Even with Sorka’s gentle reassurance, Duke would not permit himself to be placed under the scope. After a half hour, Pol and Bay reluctantly allowed their unwilling subject to be taken away. Reassuring him every step, Sorka carried her still-outraged lizard to his birthplace. Sean was there, stretched out in the shade cast by the bushes, his two browns curled up against his neck. They heard Sorka coming and peered up at her, their eyes whirling a mild blue-green.
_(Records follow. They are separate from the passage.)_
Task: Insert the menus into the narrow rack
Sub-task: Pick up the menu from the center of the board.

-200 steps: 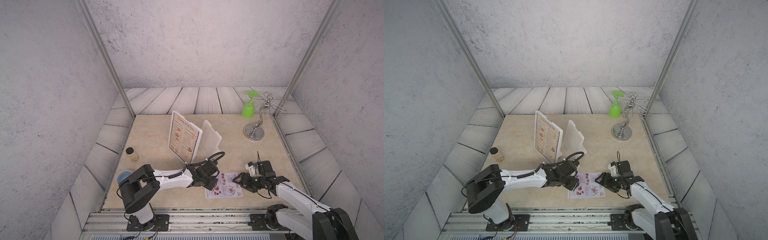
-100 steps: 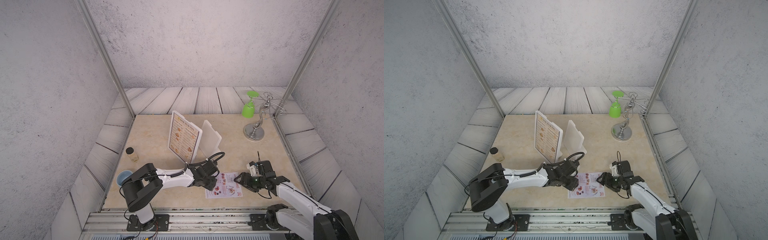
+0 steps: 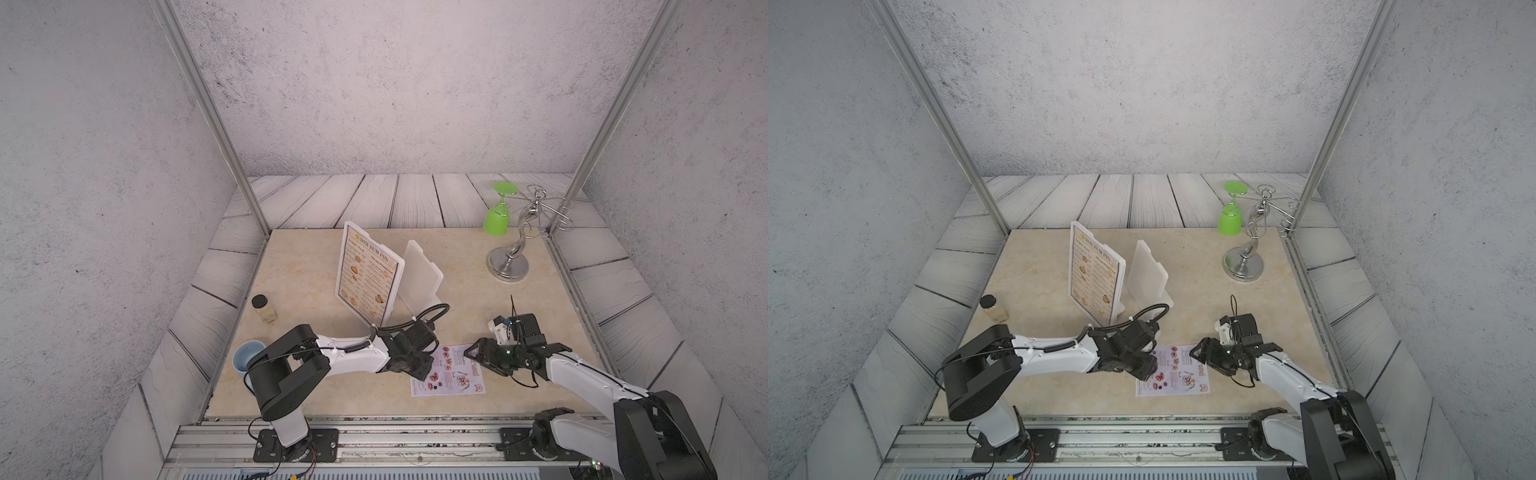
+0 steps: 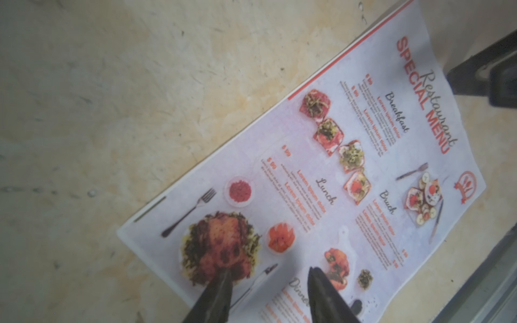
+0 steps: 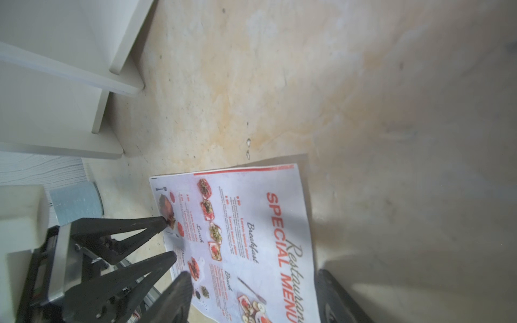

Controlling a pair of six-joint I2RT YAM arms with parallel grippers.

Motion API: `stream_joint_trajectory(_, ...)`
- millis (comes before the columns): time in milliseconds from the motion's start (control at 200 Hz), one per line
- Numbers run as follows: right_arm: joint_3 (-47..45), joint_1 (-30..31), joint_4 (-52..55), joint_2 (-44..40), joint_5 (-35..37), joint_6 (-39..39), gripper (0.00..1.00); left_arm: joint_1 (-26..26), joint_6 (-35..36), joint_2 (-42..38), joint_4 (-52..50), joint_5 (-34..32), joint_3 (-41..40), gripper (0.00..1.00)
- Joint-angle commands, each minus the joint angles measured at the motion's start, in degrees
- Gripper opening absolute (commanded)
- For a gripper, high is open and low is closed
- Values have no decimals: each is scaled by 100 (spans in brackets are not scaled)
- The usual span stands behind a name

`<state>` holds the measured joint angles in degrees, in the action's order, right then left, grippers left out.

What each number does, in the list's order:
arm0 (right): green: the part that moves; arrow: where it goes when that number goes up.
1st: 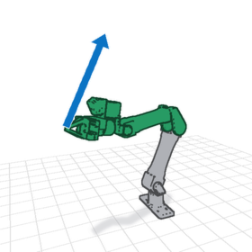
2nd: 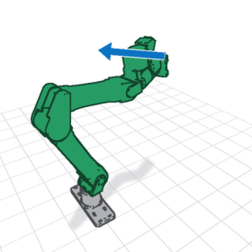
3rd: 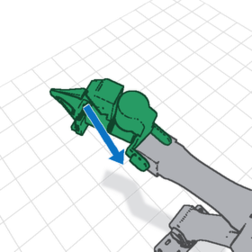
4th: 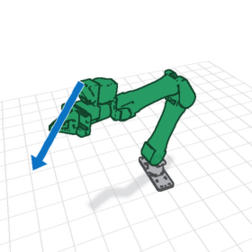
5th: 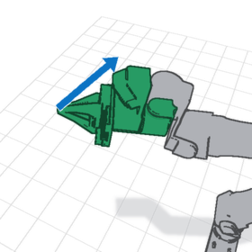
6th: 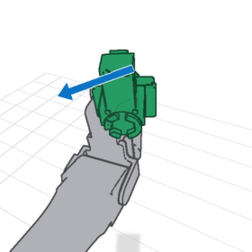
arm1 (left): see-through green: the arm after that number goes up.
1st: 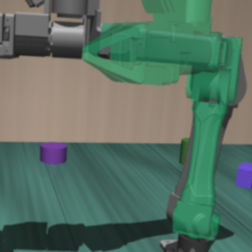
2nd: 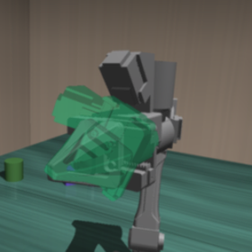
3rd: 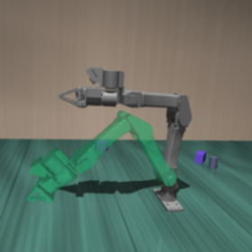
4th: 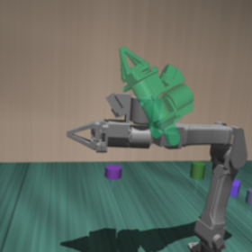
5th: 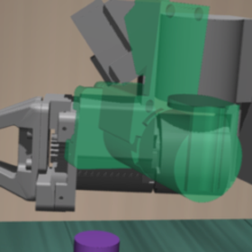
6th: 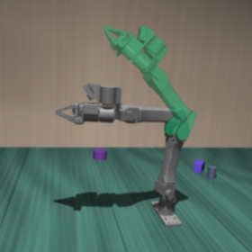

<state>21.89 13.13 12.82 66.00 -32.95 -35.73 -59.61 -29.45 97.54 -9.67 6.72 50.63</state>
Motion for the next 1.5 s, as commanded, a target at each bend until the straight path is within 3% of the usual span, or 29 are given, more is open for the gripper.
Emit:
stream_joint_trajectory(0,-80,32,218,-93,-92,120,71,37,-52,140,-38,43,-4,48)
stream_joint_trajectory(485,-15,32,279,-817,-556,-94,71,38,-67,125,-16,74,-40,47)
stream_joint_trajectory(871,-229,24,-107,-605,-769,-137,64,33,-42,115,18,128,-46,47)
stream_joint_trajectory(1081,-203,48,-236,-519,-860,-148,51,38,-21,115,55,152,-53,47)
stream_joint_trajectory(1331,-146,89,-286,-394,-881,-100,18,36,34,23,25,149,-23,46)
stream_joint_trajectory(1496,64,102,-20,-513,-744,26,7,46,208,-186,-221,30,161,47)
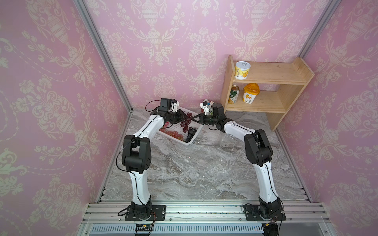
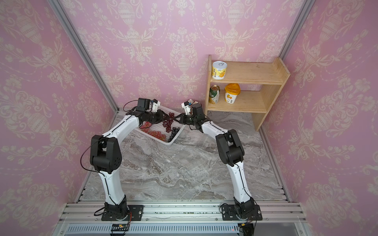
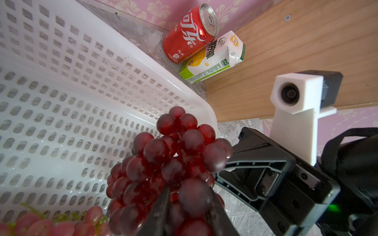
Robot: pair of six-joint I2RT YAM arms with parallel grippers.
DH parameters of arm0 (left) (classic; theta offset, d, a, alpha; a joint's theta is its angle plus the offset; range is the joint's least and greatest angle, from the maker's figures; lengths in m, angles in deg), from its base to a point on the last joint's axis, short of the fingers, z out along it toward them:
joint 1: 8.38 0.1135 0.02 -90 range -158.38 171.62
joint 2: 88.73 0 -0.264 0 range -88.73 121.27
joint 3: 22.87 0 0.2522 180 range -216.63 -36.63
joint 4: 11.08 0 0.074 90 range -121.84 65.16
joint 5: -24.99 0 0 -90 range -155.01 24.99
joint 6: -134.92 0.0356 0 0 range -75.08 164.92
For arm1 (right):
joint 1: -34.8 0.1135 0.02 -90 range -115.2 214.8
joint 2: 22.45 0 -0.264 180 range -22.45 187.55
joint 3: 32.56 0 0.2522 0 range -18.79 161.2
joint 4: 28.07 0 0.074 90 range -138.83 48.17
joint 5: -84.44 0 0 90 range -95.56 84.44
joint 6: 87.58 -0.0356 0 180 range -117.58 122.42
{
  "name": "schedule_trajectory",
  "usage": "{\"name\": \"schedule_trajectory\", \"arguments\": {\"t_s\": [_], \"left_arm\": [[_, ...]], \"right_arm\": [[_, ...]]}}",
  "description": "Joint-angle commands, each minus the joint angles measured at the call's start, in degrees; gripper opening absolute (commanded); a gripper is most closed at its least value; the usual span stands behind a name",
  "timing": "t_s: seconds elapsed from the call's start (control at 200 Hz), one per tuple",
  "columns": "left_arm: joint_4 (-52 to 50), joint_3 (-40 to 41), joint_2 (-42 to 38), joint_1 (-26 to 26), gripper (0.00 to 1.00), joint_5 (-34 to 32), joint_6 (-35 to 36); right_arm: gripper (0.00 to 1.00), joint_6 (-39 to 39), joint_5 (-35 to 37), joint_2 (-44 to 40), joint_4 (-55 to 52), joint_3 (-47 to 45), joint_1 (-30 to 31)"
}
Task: Pack grapes into containers
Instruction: Pick up the grape from the basket.
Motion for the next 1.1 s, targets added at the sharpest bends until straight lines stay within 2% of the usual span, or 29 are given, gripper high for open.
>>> {"name": "schedule_trajectory", "arguments": {"t_s": [0.0, 0.115, 0.44, 0.906, 1.026, 1.096], "left_arm": [[1.5, 0.4, -2.1, 0.3, 0.33, 1.4, -0.7], [1.4, 0.4, -1.9, 0.3, 0.38, 1.1, -0.6], [1.0, 0.5, -1.3, 0.4, 0.40, -0.3, 0.0], [0.7, 2.1, -2.2, 1.1, 0.55, -2.7, -0.1], [1.3, 3.3, -3.4, 1.8, 0.66, -3.6, -0.8], [1.8, 4.1, -4.4, 2.5, 0.81, -4.2, -1.4]], "right_arm": [[0.00, 0.7, -0.7, -1.2, 0.6, 0.3, 0.2], [0.00, 1.7, 0.1, -1.9, -1.0, 0.2, 0.3], [0.00, 4.4, 1.2, -3.7, -4.8, -0.1, 0.4], [0.00, 8.9, 3.0, -6.5, -12.1, 1.7, 0.9], [0.00, 10.2, 3.3, -7.1, -14.7, 3.2, 1.1], [0.00, 11.3, 3.6, -7.6, -16.8, 4.4, 1.4]]}}
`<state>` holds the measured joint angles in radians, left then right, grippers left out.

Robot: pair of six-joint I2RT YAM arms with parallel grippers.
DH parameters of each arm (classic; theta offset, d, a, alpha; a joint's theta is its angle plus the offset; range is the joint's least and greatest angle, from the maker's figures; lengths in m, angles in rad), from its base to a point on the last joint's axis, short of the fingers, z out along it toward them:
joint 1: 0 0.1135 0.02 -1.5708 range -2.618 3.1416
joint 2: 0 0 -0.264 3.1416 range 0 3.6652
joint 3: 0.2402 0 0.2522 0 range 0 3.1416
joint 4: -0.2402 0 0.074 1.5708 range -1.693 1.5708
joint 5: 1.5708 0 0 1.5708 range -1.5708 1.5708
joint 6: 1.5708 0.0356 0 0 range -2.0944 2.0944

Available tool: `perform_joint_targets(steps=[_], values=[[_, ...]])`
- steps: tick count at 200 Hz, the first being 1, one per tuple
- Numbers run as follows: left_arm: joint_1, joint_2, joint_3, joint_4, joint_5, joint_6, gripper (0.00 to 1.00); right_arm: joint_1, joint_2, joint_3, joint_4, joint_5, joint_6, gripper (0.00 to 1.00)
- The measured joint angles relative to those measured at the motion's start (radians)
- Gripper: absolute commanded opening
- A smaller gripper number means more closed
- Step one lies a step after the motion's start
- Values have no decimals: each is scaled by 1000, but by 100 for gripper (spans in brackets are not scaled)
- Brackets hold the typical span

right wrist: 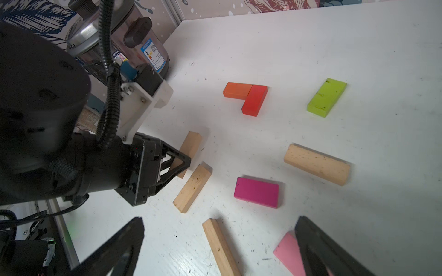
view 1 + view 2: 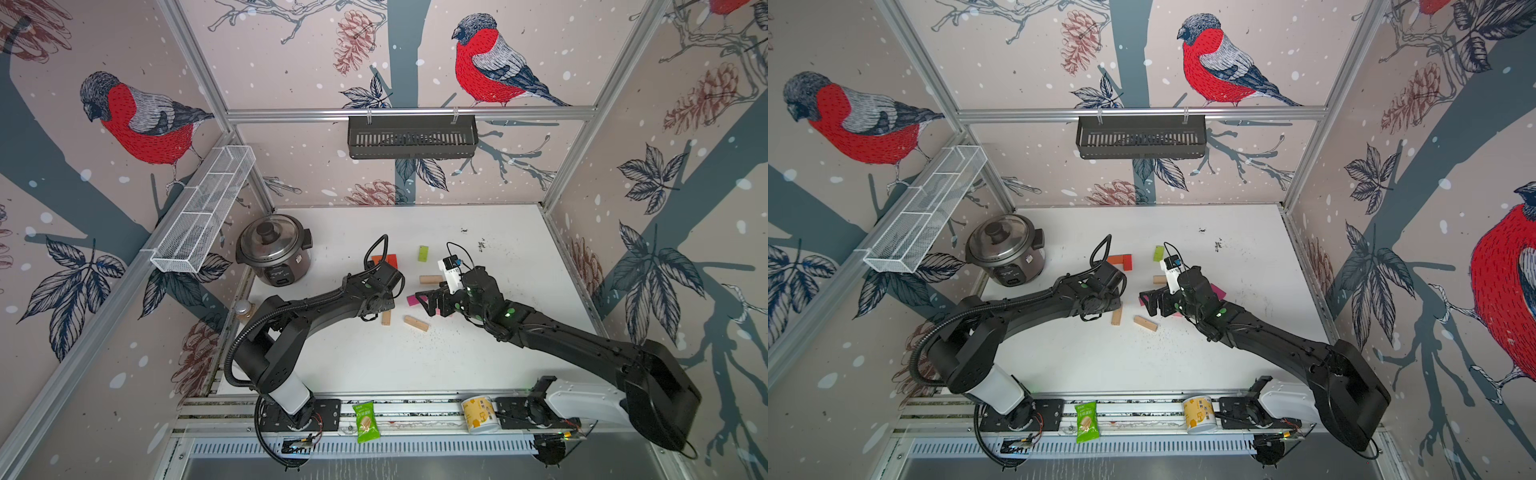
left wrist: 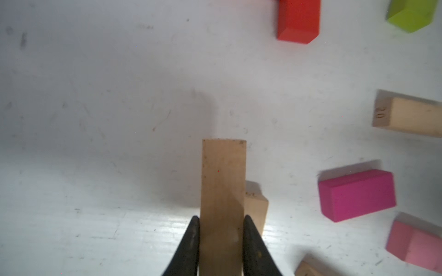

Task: Assemble the letter p with building blocks
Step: Pick up the building block from the center of the board, then assemble the building block at the center of the board.

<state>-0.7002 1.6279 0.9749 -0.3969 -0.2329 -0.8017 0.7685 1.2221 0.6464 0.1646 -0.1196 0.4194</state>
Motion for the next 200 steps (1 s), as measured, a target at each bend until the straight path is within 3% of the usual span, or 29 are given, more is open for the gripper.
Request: perform_joint_targets(steps=[94,200], values=[[132,204,269,-95,82,156,22,16,-74,-91,106,18,4,100],[188,375,401,-133,106,207,22,20,-78,-91,125,41,3,100]])
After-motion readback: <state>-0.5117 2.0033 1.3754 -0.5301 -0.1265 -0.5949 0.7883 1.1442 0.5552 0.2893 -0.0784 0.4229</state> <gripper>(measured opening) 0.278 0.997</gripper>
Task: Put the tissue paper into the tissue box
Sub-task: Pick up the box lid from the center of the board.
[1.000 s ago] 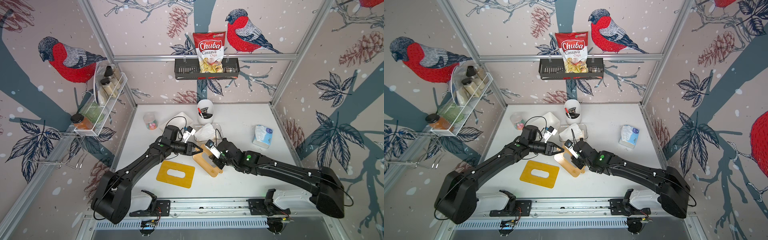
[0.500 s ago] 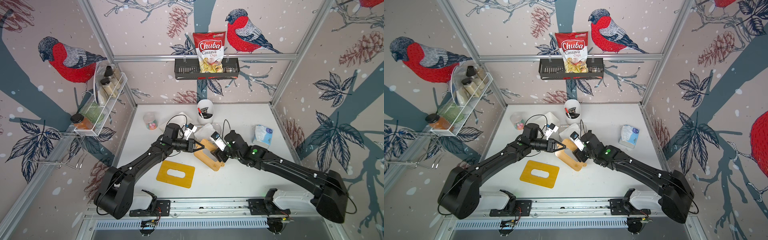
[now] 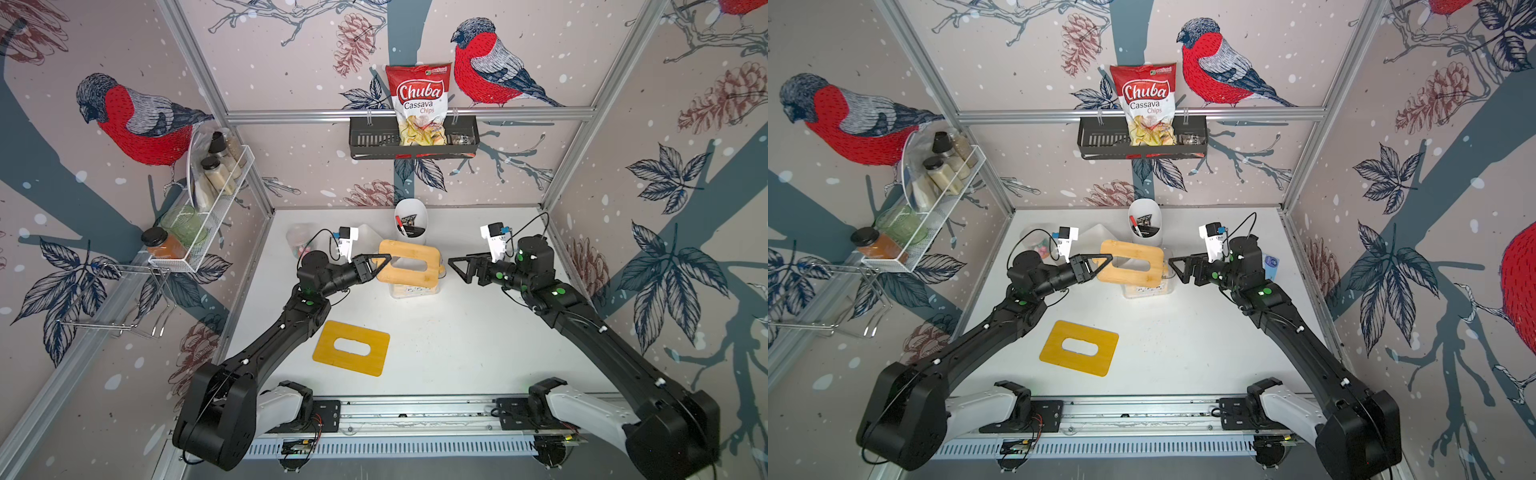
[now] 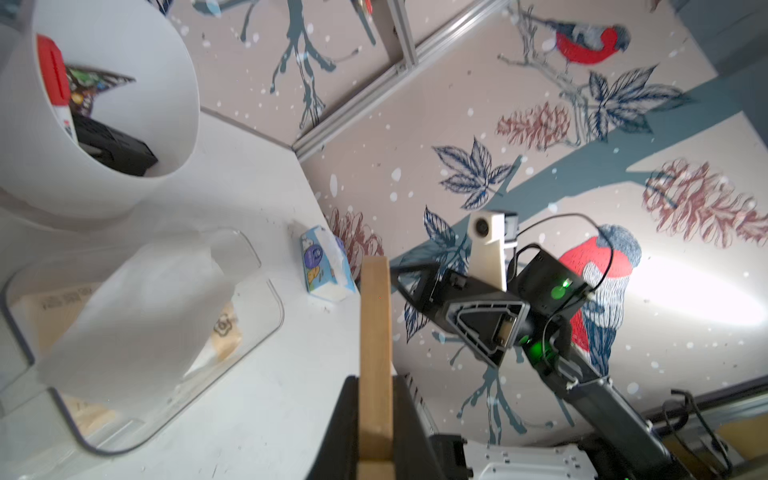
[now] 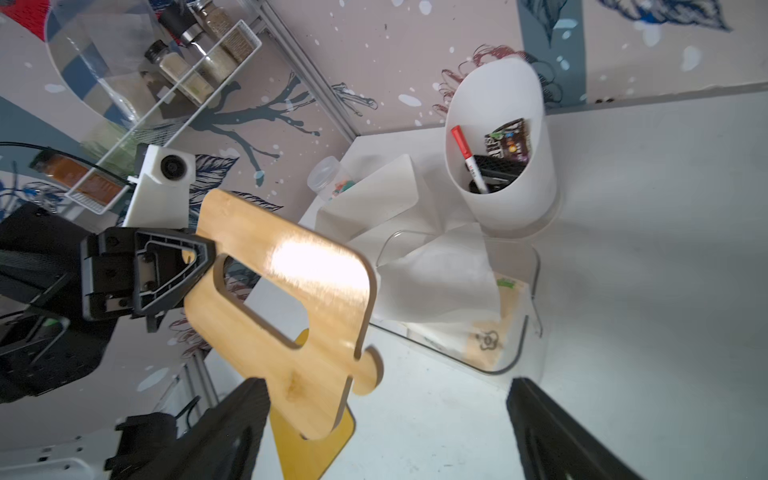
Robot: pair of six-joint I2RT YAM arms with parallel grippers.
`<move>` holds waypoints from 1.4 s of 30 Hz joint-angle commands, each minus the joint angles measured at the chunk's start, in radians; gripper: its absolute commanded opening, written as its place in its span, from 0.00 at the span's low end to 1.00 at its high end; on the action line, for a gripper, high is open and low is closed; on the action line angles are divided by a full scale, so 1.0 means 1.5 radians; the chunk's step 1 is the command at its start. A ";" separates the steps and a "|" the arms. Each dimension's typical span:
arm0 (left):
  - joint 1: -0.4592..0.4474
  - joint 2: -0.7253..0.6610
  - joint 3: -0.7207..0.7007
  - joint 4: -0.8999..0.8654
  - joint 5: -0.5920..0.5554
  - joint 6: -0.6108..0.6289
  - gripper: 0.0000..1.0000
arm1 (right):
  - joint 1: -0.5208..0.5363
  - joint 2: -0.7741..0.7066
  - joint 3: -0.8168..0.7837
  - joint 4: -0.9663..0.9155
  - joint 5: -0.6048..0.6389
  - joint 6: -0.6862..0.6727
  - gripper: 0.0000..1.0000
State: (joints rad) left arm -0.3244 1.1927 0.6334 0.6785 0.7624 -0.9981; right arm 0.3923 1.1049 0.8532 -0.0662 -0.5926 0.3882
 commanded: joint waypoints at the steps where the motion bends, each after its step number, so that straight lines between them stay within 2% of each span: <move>1: 0.006 0.000 -0.002 0.137 -0.003 -0.064 0.00 | 0.005 0.030 0.007 0.093 -0.125 0.094 0.94; 5: 0.006 0.010 -0.017 0.219 0.009 -0.121 0.00 | 0.035 0.055 0.004 0.179 -0.152 0.148 0.94; 8: 0.005 0.018 -0.022 0.254 0.023 -0.140 0.00 | 0.047 0.074 -0.001 0.247 -0.185 0.194 0.88; 12: 0.005 0.028 -0.039 0.306 0.024 -0.169 0.00 | 0.046 0.083 -0.034 0.390 -0.225 0.282 0.67; 20: 0.001 0.077 -0.066 0.400 0.031 -0.216 0.00 | 0.042 0.096 -0.041 0.451 -0.231 0.325 0.25; 25: -0.002 0.108 -0.075 0.418 0.032 -0.222 0.00 | 0.022 0.115 -0.041 0.451 -0.236 0.324 0.11; 27: -0.002 0.117 -0.076 0.410 0.034 -0.215 0.12 | 0.008 0.116 -0.039 0.439 -0.239 0.308 0.07; 30: -0.001 0.125 -0.075 0.385 0.035 -0.199 0.32 | -0.007 0.119 -0.033 0.405 -0.244 0.278 0.01; 33: 0.008 0.117 -0.079 0.333 0.025 -0.171 0.45 | -0.032 0.125 -0.021 0.350 -0.253 0.234 0.00; 36: 0.026 0.088 -0.088 0.234 -0.012 -0.118 0.55 | -0.074 0.137 -0.020 0.323 -0.269 0.220 0.00; 38: 0.033 0.054 -0.083 0.105 -0.064 -0.048 0.60 | -0.094 0.151 -0.014 0.303 -0.280 0.216 0.00; 40: 0.031 0.023 -0.064 -0.030 -0.135 0.034 0.61 | -0.100 0.169 0.002 0.268 -0.281 0.205 0.00; 42: 0.031 0.004 -0.050 -0.114 -0.197 0.091 0.63 | -0.097 0.189 0.013 0.251 -0.278 0.199 0.00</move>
State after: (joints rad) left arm -0.2810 1.2270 0.5346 0.7830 0.6250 -1.0603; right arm 0.2478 1.3651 0.8486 0.3618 -0.9836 0.7311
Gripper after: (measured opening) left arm 0.623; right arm 0.123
Duke chirped a greeting to which they replied in kind.
“I was just getting some sleep,” Sean muttered petulantly, not bothering to open his eyes to see who had arrived. “M’da made me bunk in with the babees to see if these fellers would scare off the snakes.”
“Well, did they?” Sorka asked when he seemed to be falling asleep again.
“Yup.” Sean yawned hugely and swatted idly at an insect. One of the browns immediately snapped it out of the air and swallowed it.
“They do eat anything.” Sorka’s tone was admiring. “Omnivorous, Dr. Marceau called them.” She sat down on the rock beside Sean. “And they can go between places when they’re scared. Dr. Nietro tried to scope Duke and made me leave the room. The next thing I knew Duke was clinging to me like he’d never let go. They said he can teleport. He uses telekinesis.” She was proud that she had gotten the words out without stumbling over them.
Sean opened one eye and cocked his head to stare up at her. “What does that mean?”
“He can project himself out of danger instantly.”
Sean gave a huge yawn. “Yeah? We’ve both seen them do their disappearing act. And they don’t do it always because of danger.” He yawned again. “You were smart to take only one. If one isn’t eating, the other is. What with that and guarding the babees, I’m fair knackered.” He closed his eye again, settled his hands across his chest, and went back to sleep.
“I shall play gold then and guard you, lest a big nasty mottled blunt-nose comes and takes a bite out of you!”
She did not rouse him even when she saw a flight of the lizards in the sky, looping and diving in an aerial display that left her breathless. Duke watched with her, crooning softly to himself, but despite her initial consternation that he might choose to join them, he did not even ease his tailhold about her neck. Before she returned home, Sorka left Sean a jar of the ointment that had been made for Duke’s skin.
Sorka was not the only person on Pern watching aerial acrobatics that day. Half a continent to the south and west, Sallah Telgar’s heart was in her mouth as she watched Drake Bonneau pull the little air sled out of a thermal elevator above the vast inland lake that he was campaigning to call Drake’s Lake. No member of their small mining expedition would deny him that privilege, but Drake had a tendency to beat a subject to death. Similarly, he would not stop showing off; he seemed bent on stunning everyone with his professional skill. His antics were a foolish waste of power, Sallah thought, and certainly not the way to her heart and esteem. He had taken to hanging around her quarters, but so far he had met with no great success.